EXERCISE BRIEF: Restate word for word the span of lines that opens with the line containing "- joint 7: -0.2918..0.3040" and closes with the last line of the material. Include both ends and nothing more.

━━━━━━━━━━━━━━━━━━━━━━━━━━━━━━

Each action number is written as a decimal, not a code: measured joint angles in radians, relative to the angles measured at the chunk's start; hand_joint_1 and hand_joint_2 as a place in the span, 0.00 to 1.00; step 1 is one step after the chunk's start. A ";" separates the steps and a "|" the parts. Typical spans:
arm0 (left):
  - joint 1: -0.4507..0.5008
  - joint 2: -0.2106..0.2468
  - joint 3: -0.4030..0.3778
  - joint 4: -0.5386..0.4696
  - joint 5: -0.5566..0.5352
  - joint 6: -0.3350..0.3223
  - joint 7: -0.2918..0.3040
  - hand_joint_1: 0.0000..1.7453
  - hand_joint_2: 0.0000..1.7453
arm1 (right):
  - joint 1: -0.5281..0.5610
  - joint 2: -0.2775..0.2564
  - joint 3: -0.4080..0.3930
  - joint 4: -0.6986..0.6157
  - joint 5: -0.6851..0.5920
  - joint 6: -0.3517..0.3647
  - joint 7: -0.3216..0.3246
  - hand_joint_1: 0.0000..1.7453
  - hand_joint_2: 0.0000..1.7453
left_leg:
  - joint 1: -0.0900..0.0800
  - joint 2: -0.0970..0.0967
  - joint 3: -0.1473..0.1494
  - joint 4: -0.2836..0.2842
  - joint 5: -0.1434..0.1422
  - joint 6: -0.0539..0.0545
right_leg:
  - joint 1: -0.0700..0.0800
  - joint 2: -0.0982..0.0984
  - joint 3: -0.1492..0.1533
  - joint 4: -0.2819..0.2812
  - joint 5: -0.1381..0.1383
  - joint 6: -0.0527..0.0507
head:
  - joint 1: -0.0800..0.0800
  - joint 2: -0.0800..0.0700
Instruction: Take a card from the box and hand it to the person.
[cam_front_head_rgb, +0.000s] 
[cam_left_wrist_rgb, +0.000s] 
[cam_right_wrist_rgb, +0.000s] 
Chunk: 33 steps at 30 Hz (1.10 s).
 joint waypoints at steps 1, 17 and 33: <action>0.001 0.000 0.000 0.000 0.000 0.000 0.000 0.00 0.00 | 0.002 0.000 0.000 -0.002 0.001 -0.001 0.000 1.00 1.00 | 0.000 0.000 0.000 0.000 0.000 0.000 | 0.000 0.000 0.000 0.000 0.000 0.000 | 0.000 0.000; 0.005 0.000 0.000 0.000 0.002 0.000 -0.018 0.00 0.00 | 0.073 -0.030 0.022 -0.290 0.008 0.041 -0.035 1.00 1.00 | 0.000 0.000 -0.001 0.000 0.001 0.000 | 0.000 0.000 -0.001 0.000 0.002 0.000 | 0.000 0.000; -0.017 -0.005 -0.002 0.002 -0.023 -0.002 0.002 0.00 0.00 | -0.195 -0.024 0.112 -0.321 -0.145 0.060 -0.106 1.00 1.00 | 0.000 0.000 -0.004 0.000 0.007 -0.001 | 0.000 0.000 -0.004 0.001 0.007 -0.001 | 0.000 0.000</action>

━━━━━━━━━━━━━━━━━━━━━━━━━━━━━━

ANSWER SPACE:
  - joint 7: -0.2918..0.3040
  - hand_joint_1: 0.0000..1.7453
  - hand_joint_2: 0.0000..1.7453
arm1 (right):
  - joint 1: -0.5281..0.5610
  - joint 2: -0.2775..0.2564
  - joint 3: -0.4080..0.3930
  - joint 4: -0.6986..0.6157
  - joint 5: -0.6851..0.5920
  - joint 6: -0.3517..0.3647
  - joint 7: -0.3216..0.3246
  - hand_joint_1: 0.0000..1.7453
  - hand_joint_2: 0.0000..1.7453
left_leg:
  - joint 1: -0.0900..0.0800
  - joint 2: -0.0970..0.0967
  - joint 3: -0.1473..0.1494
  - joint 4: -0.2836..0.2842
  - joint 5: -0.1434..0.1422
  - joint 6: -0.0539..0.0545
right_leg:
  - joint 1: -0.0700..0.0800
  - joint 2: -0.0982..0.0984
  - joint 3: -0.1492..0.1533
  - joint 4: -0.2819..0.2812
  - joint 5: -0.1381..0.1383
  - joint 6: -0.0527..0.0507
head:
  - joint 1: -0.0800..0.0800
  - joint 2: -0.0800..0.0700
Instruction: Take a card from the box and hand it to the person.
[cam_front_head_rgb, +0.000s] 
[cam_left_wrist_rgb, +0.000s] 
[cam_right_wrist_rgb, +0.000s] 
Chunk: 33 steps at 30 Hz (1.10 s).
 joint waypoints at steps 1, 17 and 33: <action>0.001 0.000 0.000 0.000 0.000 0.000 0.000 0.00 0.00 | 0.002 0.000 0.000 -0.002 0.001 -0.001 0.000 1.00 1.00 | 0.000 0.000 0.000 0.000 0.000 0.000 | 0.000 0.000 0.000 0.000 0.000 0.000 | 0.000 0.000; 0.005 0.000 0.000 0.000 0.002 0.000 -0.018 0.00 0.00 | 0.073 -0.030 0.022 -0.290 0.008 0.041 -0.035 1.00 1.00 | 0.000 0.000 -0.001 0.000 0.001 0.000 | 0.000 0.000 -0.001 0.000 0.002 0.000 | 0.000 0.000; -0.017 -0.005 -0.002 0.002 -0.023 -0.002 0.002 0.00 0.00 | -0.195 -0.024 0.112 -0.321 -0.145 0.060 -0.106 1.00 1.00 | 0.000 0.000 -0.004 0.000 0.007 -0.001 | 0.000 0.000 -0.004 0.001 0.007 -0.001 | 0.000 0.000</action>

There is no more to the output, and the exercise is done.